To parents and children, he was just teacher. Sometimes I wonder if they knew his name, for we were known as "Teacher Boy" or "Teacher Girl". Over the years, too, when I have visited for weddings or funerals, or the annual homecoming of our Church, I am still called by my elders, now dwindling in number, as "Teacher Boy" or because I was the elder child, "Teacher Big Boy".

Teachers of those years were not celebrated nationally. They were not the honoured guests of parents at luncheons on the now annual "Teachers' Day".

But there was individual appreciation. Students who won scholarships to Secondary Schools came calling with their parents before leaving the village for the schools in Kingston, or to the Holmwood, Carron Hall or the Knockalva technical institutions in other rural areas to say thanks and so-longs. Many came with their English and American wives to see and thank their teachers years after they left the villages and went abroad, some to the Royal Air Force in England during the last World War and through farm work programmes to the United States.
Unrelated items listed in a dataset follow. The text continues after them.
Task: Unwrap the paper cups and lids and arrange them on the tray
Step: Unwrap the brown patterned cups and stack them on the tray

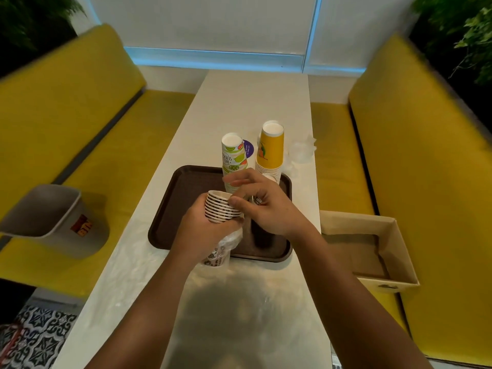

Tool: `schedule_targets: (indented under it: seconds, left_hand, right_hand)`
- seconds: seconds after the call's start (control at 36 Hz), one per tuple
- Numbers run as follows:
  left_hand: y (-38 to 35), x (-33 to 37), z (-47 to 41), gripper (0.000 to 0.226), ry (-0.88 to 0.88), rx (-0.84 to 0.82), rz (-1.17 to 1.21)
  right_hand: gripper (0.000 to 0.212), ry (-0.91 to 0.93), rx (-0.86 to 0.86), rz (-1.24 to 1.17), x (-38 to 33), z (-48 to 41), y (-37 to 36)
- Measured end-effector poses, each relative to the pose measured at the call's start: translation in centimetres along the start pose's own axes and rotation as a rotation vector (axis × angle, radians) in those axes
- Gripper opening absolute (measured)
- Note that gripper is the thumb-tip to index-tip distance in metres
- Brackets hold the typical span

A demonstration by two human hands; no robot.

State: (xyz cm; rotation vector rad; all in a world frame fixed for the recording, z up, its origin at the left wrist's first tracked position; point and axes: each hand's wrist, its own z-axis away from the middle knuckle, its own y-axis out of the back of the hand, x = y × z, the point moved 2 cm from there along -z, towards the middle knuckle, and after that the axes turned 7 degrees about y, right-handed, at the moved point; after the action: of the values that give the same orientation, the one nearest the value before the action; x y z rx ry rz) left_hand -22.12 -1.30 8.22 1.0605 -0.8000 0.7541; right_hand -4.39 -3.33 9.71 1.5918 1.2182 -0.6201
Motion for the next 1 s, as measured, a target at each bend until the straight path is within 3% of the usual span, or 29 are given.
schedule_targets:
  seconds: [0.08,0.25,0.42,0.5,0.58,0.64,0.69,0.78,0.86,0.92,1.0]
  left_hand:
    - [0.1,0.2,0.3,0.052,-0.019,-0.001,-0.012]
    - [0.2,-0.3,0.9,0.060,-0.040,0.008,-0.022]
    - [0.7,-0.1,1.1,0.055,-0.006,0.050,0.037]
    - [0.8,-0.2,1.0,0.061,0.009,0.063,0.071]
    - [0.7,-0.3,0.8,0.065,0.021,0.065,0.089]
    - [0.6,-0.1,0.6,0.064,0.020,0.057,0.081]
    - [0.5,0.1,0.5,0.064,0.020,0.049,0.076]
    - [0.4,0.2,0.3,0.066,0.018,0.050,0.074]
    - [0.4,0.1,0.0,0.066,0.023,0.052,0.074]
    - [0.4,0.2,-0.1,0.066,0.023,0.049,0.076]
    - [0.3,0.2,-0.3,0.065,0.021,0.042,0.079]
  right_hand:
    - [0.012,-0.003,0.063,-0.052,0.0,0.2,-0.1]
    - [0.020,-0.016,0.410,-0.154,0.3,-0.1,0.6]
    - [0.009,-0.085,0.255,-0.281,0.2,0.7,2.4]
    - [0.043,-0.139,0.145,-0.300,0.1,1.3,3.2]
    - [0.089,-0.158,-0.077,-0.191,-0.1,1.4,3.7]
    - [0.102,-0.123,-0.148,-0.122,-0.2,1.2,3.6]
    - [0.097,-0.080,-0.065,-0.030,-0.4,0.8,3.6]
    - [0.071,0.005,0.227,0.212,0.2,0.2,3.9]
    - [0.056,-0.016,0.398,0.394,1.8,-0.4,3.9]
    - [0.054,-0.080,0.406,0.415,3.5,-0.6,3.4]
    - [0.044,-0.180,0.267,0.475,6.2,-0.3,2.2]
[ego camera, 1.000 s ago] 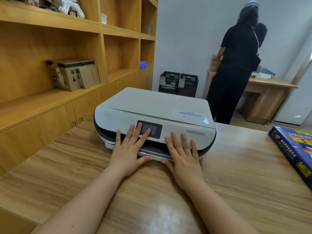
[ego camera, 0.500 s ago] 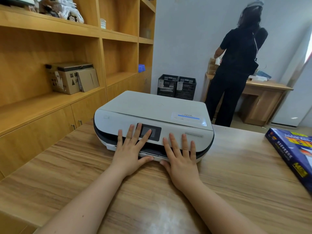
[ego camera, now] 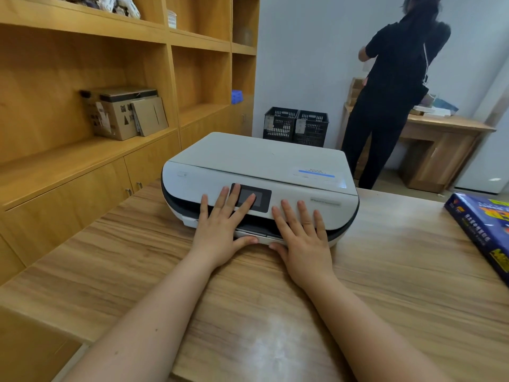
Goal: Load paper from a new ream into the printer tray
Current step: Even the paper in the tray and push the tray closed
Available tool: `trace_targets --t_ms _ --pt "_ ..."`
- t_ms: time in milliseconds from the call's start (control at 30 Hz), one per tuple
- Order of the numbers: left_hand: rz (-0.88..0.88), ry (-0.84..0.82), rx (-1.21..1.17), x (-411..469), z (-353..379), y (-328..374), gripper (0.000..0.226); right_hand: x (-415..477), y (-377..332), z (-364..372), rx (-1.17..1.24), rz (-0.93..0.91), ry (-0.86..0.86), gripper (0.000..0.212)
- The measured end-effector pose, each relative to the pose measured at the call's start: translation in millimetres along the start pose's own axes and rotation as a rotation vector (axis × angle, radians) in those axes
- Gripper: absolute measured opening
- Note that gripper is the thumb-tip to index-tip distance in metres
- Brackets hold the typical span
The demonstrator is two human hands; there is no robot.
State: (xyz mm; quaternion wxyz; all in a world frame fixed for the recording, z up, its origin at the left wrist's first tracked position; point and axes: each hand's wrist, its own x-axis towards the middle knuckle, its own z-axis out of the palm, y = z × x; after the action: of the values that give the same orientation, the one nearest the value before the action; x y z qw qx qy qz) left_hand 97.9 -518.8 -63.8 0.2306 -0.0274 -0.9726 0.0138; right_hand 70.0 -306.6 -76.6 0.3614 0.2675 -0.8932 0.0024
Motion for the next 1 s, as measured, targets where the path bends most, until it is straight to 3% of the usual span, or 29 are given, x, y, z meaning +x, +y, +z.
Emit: trace_targets --t_ms 800,1000 --pt "-0.021 0.027 -0.025 0.1 2.8 2.5 0.091 3.5 -0.8 -2.3 -0.018 0.003 0.059 0.069" --pt "-0.037 0.034 -0.009 1.2 2.9 6.7 0.095 4.1 -1.1 -1.8 -0.022 0.004 0.083 0.078"
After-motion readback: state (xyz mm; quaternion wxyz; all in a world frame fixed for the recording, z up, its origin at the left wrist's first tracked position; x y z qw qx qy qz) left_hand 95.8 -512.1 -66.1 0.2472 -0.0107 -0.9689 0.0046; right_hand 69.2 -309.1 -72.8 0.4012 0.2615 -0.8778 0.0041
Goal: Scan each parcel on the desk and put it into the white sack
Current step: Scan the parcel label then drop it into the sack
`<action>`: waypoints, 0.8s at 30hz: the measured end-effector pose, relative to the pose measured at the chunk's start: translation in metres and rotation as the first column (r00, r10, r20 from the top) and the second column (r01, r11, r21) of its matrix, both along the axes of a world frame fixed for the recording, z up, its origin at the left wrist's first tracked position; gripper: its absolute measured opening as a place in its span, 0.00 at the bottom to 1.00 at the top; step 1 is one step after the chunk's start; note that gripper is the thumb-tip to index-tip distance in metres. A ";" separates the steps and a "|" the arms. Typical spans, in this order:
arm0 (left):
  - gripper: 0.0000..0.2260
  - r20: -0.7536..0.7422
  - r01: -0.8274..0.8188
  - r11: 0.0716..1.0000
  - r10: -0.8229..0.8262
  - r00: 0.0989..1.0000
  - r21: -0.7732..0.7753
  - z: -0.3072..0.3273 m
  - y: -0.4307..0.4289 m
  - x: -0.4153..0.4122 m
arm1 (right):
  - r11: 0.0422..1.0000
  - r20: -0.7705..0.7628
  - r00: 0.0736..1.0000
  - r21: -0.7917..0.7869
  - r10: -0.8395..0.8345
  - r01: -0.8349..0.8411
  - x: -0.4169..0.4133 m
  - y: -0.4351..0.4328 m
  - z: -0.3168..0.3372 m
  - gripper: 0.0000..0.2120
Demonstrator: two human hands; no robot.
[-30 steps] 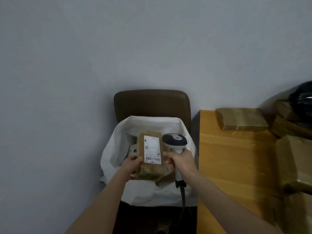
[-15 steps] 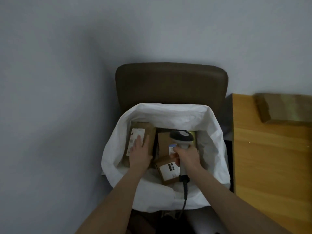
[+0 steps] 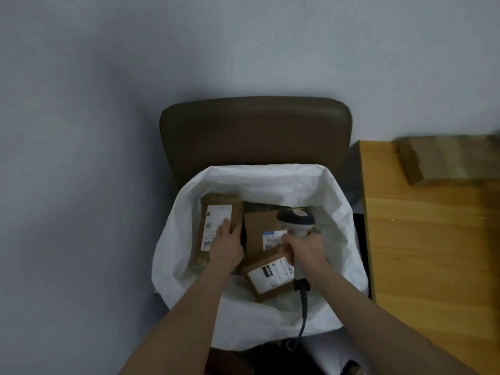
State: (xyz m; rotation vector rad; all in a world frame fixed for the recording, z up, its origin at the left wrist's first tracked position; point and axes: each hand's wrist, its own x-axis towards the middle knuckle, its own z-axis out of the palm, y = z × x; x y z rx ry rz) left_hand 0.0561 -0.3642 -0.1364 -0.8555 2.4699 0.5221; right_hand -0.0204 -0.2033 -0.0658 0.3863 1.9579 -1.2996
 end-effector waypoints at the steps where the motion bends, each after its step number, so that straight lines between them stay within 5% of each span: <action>1: 0.23 -0.032 -0.026 1.000 0.026 0.999 0.011 0.008 0.003 -0.003 | 1.000 -0.016 1.000 -0.002 -0.002 0.002 -0.003 0.003 0.009 0.04; 5: 0.16 -0.133 0.024 1.000 -0.023 0.991 0.006 0.053 0.023 -0.034 | 0.997 -0.065 0.995 -0.028 -0.080 0.078 -0.017 0.022 0.048 0.06; 15: 0.22 -0.273 0.341 0.940 -0.327 0.905 0.005 0.151 0.139 -0.159 | 0.959 -0.243 0.931 0.017 -0.272 0.284 -0.080 0.146 0.134 0.12; 24: 0.20 -0.313 0.424 0.905 -0.391 0.866 0.041 0.147 0.263 -0.261 | 0.869 -0.237 0.845 0.012 -0.479 0.495 -0.180 0.255 0.121 0.09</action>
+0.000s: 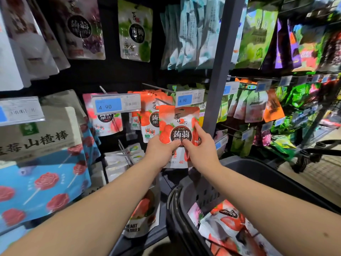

Up to my father's time as a teacher, the leather strap was an important article in the curriculum of teaching. We boys felt many a strapping on our bottoms for misbehaviour, never for not knowing how to spell, or what were the latitude and longitude of Jamaica. Girls rarely misbehaved. Their only misdemeanour I can recall was coming to school late in the mornings, for which there was a gentle tap in the palm of their hands.

Clean sheet

Over the years I have asked about old friends of those school years. I have not heard of one who has since been involved in praedial larceny, breaking and entering, pick pocketing or who have had to pay the once-upon-a-time 40 shillings for what was once-upon-a-time indecent language.

I would like to think that children who have been grounded in the elementary education system and were taught to stand when visitors enter a room, to say "please" and "thanks", and "excuse me" and "may I", are those who are holding the society together today.

So when I see the taxi driver driving on the sidewalk and racing the gap between the amber and red lights at crossings, or hear him blowing his horn behind me because of his impatience, I know a teacher never strapped him.

And if he were around today, my father-teacher would have advocated the removal of horns in taxis, by law!